Interesting patterns were observed in the management of individual risk
factors. Despite the evidence and incentives associated with reductions
in hypertension and smoking, there was little change over 3 years,
probably because of physician and patient perceptions as well as the
known problems of management of these factors.22 23 On the
other hand, significant increases were seen in the management of risk
associated with previous strokes and TIAs (59% to 85%), atrial
fibrillation (17% to 61%), previously asymptomatic
carotid artery disease (13% to 85%), and ischemic heart
disease (35% to 72%), despite the lack of incentives and possible
extra resource use in their management. These may be due to the
availability of definitive investigations and effective (or simple)
treatment regimens or because of increased secondary care involvement
in these areas. The reasons for these differences must remain
speculative at present, and further studies are needed to
investigate effective targeting of initiatives directed at prevention,
early identification, and appropriate referrals.
The limitations of retrospective assessment of risk factor control
based on incident stroke need to be acknowledged. The study sample can
be considered representative, as it includes >80% of
stroke patients in the health district identified by the stroke
register, which was validated against physician and nursing records
as described. The study shows the number of strokes that may have been
potentially preventable but does not provide information on strokes
that may have been prevented as a result of appropriate management of
risk factors. There is a possibility that there may be a higher (or
lower) proportion of patients at risk being appropriately managed in
the community than shown by the sample based on those who have had an
ischemic event. It is also not possible to judge whether
improved management of risk factors over the years may have resulted in
a reduction in the incidence of vascular events.

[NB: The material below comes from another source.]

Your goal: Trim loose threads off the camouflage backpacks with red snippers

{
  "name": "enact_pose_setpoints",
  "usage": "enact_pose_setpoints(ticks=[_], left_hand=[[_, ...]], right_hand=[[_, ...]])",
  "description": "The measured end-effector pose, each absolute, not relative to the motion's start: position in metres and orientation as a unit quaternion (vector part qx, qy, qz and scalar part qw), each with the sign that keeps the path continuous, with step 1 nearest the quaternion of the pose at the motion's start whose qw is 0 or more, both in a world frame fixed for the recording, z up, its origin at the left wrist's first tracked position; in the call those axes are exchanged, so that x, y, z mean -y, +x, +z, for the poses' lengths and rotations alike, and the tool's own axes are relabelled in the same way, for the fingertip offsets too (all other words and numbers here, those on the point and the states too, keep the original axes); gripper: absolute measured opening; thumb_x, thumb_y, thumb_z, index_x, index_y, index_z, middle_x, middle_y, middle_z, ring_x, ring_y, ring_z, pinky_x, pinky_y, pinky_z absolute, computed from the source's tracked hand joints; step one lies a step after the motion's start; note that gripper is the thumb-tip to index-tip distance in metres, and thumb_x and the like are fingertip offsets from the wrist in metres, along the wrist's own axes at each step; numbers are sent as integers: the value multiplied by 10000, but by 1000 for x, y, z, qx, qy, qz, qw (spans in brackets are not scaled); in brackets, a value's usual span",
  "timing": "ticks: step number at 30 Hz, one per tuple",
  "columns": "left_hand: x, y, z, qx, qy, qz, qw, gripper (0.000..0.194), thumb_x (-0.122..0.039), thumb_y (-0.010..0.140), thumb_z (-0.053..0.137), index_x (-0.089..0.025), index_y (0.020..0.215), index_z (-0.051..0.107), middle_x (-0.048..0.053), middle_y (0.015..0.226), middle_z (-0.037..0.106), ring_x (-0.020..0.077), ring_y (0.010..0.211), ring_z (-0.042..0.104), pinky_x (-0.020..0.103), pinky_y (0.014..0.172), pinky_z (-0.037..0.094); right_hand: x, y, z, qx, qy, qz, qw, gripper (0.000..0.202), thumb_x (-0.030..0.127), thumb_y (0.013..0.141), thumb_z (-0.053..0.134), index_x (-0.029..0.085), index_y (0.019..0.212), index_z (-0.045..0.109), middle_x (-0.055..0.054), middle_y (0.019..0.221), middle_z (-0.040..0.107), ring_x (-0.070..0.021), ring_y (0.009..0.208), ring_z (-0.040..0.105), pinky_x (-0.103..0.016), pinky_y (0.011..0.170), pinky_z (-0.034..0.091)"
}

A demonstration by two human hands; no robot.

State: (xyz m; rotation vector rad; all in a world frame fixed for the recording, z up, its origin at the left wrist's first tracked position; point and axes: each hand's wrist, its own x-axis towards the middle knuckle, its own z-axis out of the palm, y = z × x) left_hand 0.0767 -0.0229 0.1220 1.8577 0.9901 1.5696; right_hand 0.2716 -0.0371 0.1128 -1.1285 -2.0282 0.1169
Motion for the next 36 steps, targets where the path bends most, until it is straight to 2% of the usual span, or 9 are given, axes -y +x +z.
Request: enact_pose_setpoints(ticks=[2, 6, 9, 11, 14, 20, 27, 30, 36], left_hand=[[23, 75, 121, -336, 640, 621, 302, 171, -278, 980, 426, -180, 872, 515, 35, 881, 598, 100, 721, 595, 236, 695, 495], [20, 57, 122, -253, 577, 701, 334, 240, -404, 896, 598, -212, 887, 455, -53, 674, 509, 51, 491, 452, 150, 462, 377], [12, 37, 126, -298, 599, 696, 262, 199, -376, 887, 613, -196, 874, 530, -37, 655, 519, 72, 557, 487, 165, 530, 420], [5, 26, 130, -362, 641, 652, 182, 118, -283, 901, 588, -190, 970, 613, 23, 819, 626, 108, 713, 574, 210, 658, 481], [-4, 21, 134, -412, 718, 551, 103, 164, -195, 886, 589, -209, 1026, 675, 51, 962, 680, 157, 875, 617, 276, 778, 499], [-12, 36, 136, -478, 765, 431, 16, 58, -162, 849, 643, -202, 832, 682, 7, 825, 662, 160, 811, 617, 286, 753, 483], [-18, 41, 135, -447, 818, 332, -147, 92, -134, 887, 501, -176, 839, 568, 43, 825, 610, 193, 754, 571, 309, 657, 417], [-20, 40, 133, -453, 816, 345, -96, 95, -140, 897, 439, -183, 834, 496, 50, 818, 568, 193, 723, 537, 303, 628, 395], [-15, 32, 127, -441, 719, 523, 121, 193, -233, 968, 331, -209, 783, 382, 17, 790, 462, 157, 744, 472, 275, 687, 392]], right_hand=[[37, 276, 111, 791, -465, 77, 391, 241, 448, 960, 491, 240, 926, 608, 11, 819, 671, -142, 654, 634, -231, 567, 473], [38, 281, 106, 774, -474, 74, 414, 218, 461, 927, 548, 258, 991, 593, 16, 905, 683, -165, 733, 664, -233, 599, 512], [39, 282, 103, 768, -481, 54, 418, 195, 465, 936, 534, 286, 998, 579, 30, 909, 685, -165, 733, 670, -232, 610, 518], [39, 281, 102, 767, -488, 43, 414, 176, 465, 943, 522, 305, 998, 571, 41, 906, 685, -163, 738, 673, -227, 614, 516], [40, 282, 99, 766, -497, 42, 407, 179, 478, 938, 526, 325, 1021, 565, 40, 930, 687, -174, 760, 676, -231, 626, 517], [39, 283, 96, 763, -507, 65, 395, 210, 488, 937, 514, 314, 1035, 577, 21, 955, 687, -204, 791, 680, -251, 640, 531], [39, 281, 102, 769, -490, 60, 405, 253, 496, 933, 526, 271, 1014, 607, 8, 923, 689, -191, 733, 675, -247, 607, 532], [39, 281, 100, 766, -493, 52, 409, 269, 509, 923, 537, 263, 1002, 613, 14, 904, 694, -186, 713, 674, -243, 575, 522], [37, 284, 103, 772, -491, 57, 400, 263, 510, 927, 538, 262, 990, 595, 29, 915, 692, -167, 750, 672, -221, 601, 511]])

These questions can only be answered by the reliable collection of
longitudinal data in a large number of patients from several primary
and secondary care sources. Efforts to collect such data as a part of
health monitoring by service purchasers across Great Britain have been
unsuccessful despite being a part of the primary care contract for the
last 3 years. The other alternative is to undertake large scale
prospective primary care studies, which are logistically difficult and
expensive because of the number of patients, primary care physicians,
and the length of follow-up involved. In the absence of such studies
and the lack of information currently available, the present study
identifies areas of progress as well as areas in which more effort may
be needed, which will help in better planning of prevention
strategies.
There appears to be a change for the better in the management of
cardiovascular risk factors, which probably is being
driven by a combination of scientific evidence, health prioritization,
and increasing physician and public awareness. Despite the positive
trends described in this study, there continue to be potentially
preventable strokes, suggesting that there is no room for complacency
in efforts to reduce the incidence of vascular disease. Several studies
have shown that these efforts need to be sustained to maintain the
momentum of vascular risk prevention;40 41 success will
depend on close collaboration among the public, the physicians, and
health-purchasing organizations.
Received August 26, 1997;
revision received September 29, 1997;
accepted October 16, 1997.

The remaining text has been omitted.